[ASSIGNMENT] Repeat the entries below exactly. Drop the pictures.

[DATA UNDER STUDY]
--------------------------------

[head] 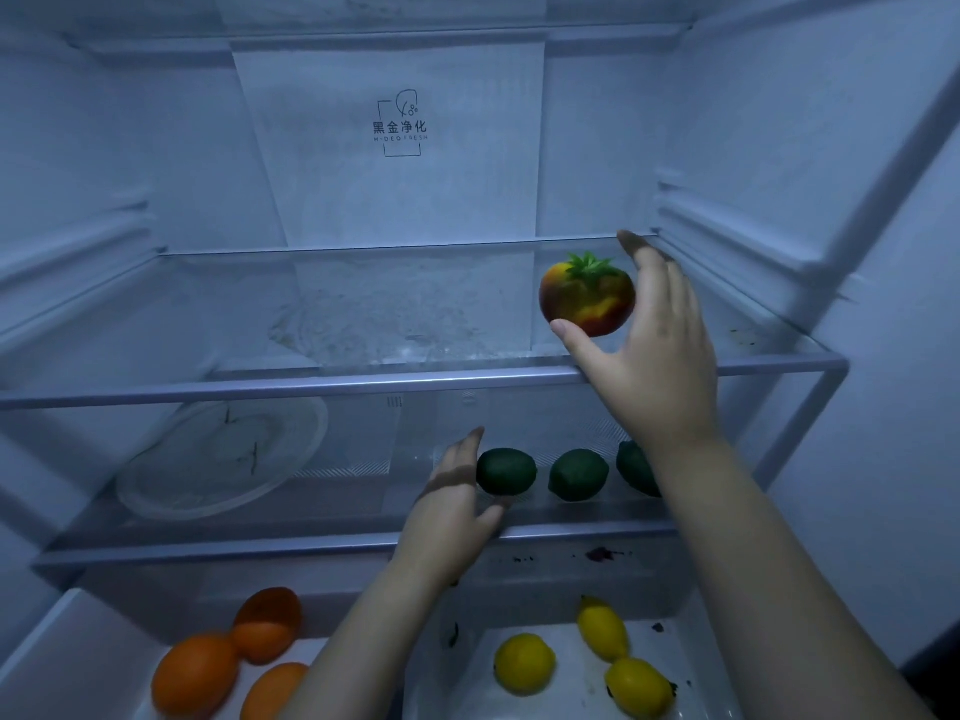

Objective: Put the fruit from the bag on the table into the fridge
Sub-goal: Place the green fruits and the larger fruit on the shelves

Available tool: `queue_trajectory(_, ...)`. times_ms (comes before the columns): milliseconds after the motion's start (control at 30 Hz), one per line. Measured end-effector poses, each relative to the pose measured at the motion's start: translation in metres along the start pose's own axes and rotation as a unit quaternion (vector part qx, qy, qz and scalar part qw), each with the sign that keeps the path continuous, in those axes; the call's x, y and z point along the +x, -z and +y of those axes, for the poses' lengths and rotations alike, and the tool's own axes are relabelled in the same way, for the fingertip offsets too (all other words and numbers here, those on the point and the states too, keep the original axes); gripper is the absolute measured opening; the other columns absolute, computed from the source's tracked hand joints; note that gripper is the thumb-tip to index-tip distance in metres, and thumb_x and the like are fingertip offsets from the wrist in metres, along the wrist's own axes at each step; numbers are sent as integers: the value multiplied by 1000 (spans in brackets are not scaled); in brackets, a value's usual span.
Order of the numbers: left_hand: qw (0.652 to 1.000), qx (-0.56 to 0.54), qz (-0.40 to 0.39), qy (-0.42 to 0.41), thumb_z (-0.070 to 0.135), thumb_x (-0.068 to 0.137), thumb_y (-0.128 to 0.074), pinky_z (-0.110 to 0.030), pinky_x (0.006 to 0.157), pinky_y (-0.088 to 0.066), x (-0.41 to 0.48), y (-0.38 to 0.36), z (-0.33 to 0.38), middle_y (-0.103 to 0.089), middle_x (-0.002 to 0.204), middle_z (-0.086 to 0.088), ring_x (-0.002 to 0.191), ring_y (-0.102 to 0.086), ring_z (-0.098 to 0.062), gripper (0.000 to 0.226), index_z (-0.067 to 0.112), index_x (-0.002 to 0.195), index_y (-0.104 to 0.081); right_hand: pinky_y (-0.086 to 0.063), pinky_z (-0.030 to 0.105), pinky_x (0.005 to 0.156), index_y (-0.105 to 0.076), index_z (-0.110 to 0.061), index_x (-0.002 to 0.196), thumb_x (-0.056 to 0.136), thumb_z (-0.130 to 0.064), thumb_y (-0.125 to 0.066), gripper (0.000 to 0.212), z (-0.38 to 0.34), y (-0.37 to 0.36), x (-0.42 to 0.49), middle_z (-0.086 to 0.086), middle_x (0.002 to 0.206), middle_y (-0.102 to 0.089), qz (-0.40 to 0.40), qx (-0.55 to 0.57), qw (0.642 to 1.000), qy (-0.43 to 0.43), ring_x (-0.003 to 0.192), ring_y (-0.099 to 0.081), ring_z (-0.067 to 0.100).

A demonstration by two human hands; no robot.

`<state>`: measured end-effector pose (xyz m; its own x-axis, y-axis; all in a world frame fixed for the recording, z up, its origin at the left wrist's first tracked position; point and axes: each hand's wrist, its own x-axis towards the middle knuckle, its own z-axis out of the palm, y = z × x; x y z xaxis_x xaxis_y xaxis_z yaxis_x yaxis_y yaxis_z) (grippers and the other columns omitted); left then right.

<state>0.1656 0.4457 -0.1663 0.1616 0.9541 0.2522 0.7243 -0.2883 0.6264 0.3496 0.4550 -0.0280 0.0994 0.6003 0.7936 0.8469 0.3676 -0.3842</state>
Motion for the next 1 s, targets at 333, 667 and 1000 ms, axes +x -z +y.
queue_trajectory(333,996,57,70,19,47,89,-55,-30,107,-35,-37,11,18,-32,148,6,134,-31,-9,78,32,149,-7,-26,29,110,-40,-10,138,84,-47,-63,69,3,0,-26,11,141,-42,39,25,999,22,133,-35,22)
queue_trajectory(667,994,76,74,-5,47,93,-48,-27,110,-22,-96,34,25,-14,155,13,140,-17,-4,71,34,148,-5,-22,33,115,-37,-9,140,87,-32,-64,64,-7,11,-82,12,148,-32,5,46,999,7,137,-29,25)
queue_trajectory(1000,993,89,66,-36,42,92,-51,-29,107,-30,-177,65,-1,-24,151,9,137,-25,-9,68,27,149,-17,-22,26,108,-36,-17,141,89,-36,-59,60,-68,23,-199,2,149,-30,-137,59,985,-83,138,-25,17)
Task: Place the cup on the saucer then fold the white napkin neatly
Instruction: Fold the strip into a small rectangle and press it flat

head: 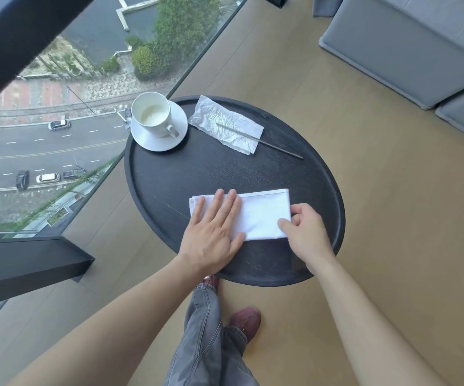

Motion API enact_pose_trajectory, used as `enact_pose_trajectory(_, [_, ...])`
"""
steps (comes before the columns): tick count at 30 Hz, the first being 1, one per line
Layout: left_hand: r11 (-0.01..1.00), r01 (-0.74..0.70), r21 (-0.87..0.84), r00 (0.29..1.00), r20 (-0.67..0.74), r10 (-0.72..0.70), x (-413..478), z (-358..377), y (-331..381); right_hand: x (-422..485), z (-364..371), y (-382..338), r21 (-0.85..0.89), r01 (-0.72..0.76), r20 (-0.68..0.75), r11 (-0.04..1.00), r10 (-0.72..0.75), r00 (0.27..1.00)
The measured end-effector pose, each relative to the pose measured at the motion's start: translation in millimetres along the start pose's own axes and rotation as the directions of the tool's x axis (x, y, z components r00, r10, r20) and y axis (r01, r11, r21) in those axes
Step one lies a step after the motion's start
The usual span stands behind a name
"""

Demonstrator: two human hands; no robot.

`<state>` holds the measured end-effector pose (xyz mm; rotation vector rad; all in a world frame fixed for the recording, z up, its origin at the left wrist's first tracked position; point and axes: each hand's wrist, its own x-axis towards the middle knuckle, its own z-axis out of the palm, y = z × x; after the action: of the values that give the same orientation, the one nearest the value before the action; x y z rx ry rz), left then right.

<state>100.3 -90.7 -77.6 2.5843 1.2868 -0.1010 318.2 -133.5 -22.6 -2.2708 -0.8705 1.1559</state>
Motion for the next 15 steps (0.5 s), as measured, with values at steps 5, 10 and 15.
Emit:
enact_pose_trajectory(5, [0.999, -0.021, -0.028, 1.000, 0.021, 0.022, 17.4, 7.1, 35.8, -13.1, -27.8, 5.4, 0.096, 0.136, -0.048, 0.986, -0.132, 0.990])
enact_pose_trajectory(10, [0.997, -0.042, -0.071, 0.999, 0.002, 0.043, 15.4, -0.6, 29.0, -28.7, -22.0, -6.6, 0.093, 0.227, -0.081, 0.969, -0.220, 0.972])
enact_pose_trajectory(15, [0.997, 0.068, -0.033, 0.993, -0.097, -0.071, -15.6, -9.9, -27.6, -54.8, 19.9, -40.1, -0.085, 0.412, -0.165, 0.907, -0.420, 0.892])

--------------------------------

[TASK ANSWER]
[head] 

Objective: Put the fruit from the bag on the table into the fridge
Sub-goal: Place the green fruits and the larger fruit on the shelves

Available tool: `queue_trajectory(_, ...)`. times_ms (comes before the columns): milliseconds after the motion's start (control at 30 Hz), one per line. Measured end-effector poses, each relative to the pose measured at the motion's start: translation in metres along the start pose's own axes and rotation as a unit quaternion (vector part qx, qy, qz and scalar part qw), each with the sign that keeps the path continuous, in those axes; the call's x, y and z point along the +x, -z and +y of those axes, for the poses' lengths and rotations alike, and the tool's own axes are relabelled in the same way, for the fingertip offsets too (all other words and numbers here, those on the point and the states too, keep the original axes); gripper is the absolute measured opening; the other columns absolute, computed from the source's tracked hand joints; note that gripper is the thumb-tip to index-tip distance in metres, and thumb_x and the like are fingertip offsets from the wrist in metres, along the wrist's own axes at each step; numbers are sent as integers: the value multiplied by 1000 (spans in brackets are not scaled); in brackets, a value's usual span.
Order of the numbers: left_hand: qw (0.652 to 1.000), qx (-0.56 to 0.54), qz (-0.40 to 0.39), qy (-0.42 to 0.41), thumb_z (-0.070 to 0.135), thumb_x (-0.068 to 0.137), thumb_y (-0.128 to 0.074), pinky_z (-0.110 to 0.030), pinky_x (0.006 to 0.157), pinky_y (-0.088 to 0.066), x (-0.41 to 0.48), y (-0.38 to 0.36), z (-0.33 to 0.38), middle_y (-0.103 to 0.089), middle_x (-0.002 to 0.204), middle_z (-0.086 to 0.088), ring_x (-0.002 to 0.191), ring_y (-0.102 to 0.086), ring_z (-0.098 to 0.062), gripper (0.000 to 0.226), index_z (-0.067 to 0.112), index_x (-0.002 to 0.195), index_y (-0.104 to 0.081); right_hand: pinky_y (-0.086 to 0.063), pinky_z (-0.030 to 0.105), pinky_x (0.005 to 0.156), index_y (-0.105 to 0.076), index_z (-0.110 to 0.061), index_x (-0.002 to 0.196), thumb_x (-0.056 to 0.136), thumb_z (-0.130 to 0.064), thumb_y (-0.125 to 0.066), gripper (0.000 to 0.212), z (-0.38 to 0.34), y (-0.37 to 0.36), x (-0.42 to 0.49), middle_z (-0.086 to 0.086), middle_x (0.002 to 0.206), middle_y (-0.102 to 0.089), qz (-0.40 to 0.40), qx (-0.55 to 0.57), qw (0.642 to 1.000), qy (-0.43 to 0.43), ring_x (-0.003 to 0.192), ring_y (-0.099 to 0.081), ring_z (-0.067 to 0.100).

A demonstration by two human hands; no robot.

`<state>`: measured end-effector pose (xyz m; its own x-axis, y-axis; all in a world frame fixed for the recording, z up, its origin at the left wrist's first tracked position; point and axes: each hand's wrist, its own x-axis towards the middle knuckle, its own z-axis out of the palm, y = z × x; x y z xaxis_x xaxis_y xaxis_z yaxis_x yaxis_y yaxis_z) (grippers and the other columns omitted); left then right.

<state>0.1656 0.4457 -0.1663 0.1616 0.9541 0.2522 0.7243 -0.2883 0.6264 0.3496 0.4550 -0.0280 0.0994 0.6003 0.7936 0.8469 0.3676 -0.3842</state>
Motion for the next 1 s, targets at 333, 667 and 1000 ms, axes +x -z +y.
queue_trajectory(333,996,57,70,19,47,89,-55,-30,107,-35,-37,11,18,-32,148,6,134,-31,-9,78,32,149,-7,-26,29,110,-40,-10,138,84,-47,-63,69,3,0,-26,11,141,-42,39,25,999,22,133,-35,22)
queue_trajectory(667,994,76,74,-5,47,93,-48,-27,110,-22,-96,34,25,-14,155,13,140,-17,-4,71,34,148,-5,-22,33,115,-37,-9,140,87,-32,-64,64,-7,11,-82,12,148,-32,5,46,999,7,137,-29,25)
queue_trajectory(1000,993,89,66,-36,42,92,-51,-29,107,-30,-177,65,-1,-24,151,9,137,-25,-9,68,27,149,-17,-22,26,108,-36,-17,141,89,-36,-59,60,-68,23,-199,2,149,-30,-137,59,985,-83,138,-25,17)
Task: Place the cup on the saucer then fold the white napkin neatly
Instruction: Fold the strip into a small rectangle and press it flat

head: 

Motion API enact_pose_trajectory, used as `enact_pose_trajectory(_, [_, ...])`
"""
steps (comes before the columns): tick count at 30 Hz, the first being 1, one per line
Layout: left_hand: r11 (-0.01..1.00), r01 (-0.74..0.70), r21 (-0.87..0.84), r00 (0.29..1.00), r20 (-0.67..0.74), r10 (-0.72..0.70), x (-413..478), z (-358..377), y (-331..381); right_hand: x (-422..485), z (-364..371), y (-382..338), r21 (-0.85..0.89), r01 (-0.72..0.76), r20 (-0.68..0.75), r11 (-0.04..1.00), r10 (-0.72..0.75), r00 (0.27..1.00)
The measured end-effector pose, each relative to the pose measured at the motion's start: translation in millimetres along the start pose's own axes and rotation as the directions of the tool's x axis (x, y, z components r00, r10, r20) and y axis (r01, r11, r21) in those axes
Step one lies a step after the motion's start
The usual span stands behind a name
"""

Demonstrator: two human hands; no robot.

`<state>` holds the measured end-effector pose (xyz mm; rotation vector rad; all in a world frame fixed for the recording, z up, its origin at the left wrist's first tracked position; point and axes: each hand's wrist, its own x-axis towards the middle knuckle, its own z-axis out of the palm, y = z × x; after the action: of the values that give the same orientation, the one nearest the value before the action; x y z rx ry rz), left then right.

<state>100.3 -90.7 -77.6 2.5843 1.2868 -0.1010 318.2 -133.5 -22.6 -2.2708 -0.8705 1.1559</state>
Motion for the next 15 steps (0.5 s), as measured, with values at steps 5, 10 and 15.
Emit:
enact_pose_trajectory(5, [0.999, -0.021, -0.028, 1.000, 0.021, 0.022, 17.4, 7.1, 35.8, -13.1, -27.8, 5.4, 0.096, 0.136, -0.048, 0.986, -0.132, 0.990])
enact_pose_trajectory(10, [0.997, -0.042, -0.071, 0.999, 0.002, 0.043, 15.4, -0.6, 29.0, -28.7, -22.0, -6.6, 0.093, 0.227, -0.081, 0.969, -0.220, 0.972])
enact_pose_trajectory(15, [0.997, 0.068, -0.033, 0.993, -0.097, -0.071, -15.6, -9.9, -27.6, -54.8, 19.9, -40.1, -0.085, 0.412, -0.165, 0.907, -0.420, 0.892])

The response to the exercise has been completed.